• _Problem requirements_
Every line with the word "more" in it should be extracted from the data that follows.
** Opening Available data block **
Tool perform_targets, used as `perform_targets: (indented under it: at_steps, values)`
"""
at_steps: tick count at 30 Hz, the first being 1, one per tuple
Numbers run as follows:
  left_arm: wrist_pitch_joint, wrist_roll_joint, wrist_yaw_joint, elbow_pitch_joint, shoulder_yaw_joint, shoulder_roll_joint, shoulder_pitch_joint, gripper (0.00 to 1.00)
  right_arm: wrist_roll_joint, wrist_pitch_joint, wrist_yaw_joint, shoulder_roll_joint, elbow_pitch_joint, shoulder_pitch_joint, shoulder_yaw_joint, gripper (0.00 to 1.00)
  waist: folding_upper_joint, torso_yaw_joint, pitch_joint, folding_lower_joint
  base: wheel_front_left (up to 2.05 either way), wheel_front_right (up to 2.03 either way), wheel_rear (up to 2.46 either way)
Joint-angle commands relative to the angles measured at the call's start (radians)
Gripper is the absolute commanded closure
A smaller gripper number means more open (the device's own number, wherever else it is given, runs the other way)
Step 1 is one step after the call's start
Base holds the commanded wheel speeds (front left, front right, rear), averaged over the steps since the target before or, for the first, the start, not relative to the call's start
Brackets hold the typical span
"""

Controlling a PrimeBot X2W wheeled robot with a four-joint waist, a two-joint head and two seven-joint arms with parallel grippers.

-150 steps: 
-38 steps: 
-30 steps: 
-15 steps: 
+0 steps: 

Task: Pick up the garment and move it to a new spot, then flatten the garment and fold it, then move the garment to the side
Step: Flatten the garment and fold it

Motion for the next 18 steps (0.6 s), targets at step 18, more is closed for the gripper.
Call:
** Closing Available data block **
• _Solved problem_
A smaller gripper number means more open (the device's own number, wherever else it is given, runs the other way)
Motion for the next 18 steps (0.6 s), targets at step 18, more is closed for the gripper.

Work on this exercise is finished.